Если бы не Ирка, жизнь наша наверняка сложилась бы иначе. А так – я вдруг легкомысленно перестала стеречься возможного ребенка, высчитывая опасные дни, и вскоре мы с Глебом уже стояли смущенные в районном ЗАГСе, потому что наша Аленка немедленно воспользовалась моей легкомысленностью и во мне завелась. Петрович познакомился с мамой своего Стасика в метро. Ольшанская бросила заморачиваться по своим восточным практикам, подразумевавшим стерильную чистоту духа и плоти, и забеременела двойней от учителя йоги, но замуж вышла почему-то за таксиста.
И ничего не случилось. То есть ничего страшного: мы продолжались на свете такими же молодыми и бесприютными, так же держались друг друга, просто нас стало больше на несколько маленьких человек – и мы начали жить размеренней и осторожнее, чтобы не повредить им случайно. Мы в них души не чаяли, но Ирка оставалась незабвенной нашей первой любовью.

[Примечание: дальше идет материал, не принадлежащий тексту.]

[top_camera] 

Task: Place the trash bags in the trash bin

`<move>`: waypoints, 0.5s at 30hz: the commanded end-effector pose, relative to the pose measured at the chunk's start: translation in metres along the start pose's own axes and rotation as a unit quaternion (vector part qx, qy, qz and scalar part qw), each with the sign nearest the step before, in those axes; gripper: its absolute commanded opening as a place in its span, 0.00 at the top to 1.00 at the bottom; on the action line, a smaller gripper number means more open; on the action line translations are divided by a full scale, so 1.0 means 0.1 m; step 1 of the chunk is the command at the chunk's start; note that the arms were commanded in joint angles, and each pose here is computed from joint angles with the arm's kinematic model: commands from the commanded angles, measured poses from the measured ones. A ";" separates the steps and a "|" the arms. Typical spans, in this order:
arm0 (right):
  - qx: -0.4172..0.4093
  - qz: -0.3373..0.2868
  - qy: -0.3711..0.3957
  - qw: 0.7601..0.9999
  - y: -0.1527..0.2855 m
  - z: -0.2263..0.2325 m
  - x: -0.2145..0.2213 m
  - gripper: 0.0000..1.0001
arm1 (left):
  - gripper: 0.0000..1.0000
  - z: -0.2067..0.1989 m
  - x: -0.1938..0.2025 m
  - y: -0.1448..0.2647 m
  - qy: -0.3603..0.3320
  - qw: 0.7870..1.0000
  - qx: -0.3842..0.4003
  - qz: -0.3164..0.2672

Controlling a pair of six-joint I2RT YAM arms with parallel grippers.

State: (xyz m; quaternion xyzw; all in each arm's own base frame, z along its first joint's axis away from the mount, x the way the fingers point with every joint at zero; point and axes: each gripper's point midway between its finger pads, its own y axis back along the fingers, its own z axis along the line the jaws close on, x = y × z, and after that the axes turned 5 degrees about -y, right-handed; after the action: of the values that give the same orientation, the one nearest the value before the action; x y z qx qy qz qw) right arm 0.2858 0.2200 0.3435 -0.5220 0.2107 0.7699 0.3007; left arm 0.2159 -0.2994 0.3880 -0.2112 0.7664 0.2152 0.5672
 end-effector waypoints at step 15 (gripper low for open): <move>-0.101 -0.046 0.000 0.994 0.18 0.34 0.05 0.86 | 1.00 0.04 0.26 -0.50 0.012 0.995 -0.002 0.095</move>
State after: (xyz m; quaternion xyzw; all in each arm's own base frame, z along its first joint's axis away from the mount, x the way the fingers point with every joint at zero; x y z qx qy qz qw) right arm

Образцом, трафаретом, мерою сбывшейся жизни – вот кем она была для нас. Разведчицей из недалекого будущего: пока наша малышня училась ходить и говорить, Ирка уже писала остреньким наклонным почерком, уже играла гаммы на фортепиано, уже выпрашивала у мамы Вали духи и лак для ногтей и даже была влюблена в мальчика из музыкальной школы. Маме Вале удалось определить ее в гимназию с углубленным изучением французского языка, куда брали или очень богатых, или очень умных; таким образом Ирка оказалась признана очень умной официально. Воспитанная старательность сочеталась в ней с невероятной легкостью размышления, она была почти круглой отличницей и к девяти годам уже разговаривала совершенно как взрослый человек.

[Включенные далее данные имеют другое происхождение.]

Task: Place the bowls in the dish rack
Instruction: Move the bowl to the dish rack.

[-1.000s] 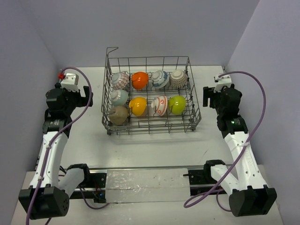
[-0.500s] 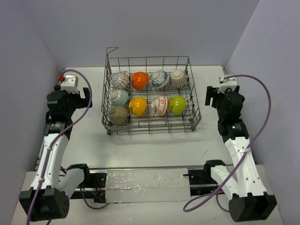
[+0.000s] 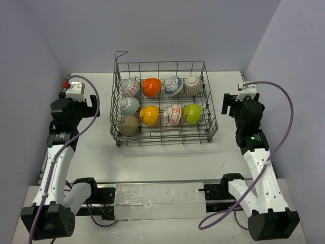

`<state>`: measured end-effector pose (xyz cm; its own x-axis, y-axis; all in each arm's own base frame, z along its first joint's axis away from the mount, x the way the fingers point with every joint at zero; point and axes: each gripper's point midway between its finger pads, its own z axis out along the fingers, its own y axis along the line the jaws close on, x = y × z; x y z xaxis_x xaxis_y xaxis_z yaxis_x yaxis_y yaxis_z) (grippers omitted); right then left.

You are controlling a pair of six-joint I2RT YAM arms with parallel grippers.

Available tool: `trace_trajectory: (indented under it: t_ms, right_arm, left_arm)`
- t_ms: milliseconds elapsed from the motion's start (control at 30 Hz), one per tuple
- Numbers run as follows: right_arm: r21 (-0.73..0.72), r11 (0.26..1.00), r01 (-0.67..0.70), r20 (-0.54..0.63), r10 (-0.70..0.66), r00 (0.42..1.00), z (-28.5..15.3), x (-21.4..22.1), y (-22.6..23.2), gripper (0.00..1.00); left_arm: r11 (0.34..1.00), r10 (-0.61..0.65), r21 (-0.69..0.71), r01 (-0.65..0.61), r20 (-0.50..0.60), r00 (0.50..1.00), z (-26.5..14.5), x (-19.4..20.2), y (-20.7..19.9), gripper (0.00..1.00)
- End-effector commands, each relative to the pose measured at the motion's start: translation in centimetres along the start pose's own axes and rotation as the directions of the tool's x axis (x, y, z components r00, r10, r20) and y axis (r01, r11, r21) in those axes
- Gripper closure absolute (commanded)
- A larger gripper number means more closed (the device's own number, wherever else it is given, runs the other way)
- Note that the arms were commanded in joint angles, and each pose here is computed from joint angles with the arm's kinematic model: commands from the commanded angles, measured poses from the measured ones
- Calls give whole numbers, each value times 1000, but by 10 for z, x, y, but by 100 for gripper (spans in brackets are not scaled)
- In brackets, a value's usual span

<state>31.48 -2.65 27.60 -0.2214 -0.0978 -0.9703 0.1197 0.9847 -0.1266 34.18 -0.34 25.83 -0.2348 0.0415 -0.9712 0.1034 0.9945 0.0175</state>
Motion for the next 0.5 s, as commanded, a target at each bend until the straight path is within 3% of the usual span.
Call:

Не сказать, чтобы Ирке приходилось просто: во все детские печали и радости она бросалась самозабвенно, с головой, вдохновенно дружила и отчаянно ссорилась, горячо увлекалась и стоически терпела неудачи, болела всеми детскими болезнями подряд, ломала руку на катке, проваливалась однажды под хрупкий апрельский лед и два раза чуть не умерла от анафилактического шока. И никто – никогда – не ощутил ни малейшего желания сохранить ее, уберечь, закутать в уютную вату, потому что запас прочности Ирке достался поистине нечеловеческий. Это, наверное, мы, в юношеском неведении обрушившие на нее всю доступную нам любовь, накопили в ней этот запас. Другие взрослые, поняли мы потом, не поступают так, потому что боятся избаловать.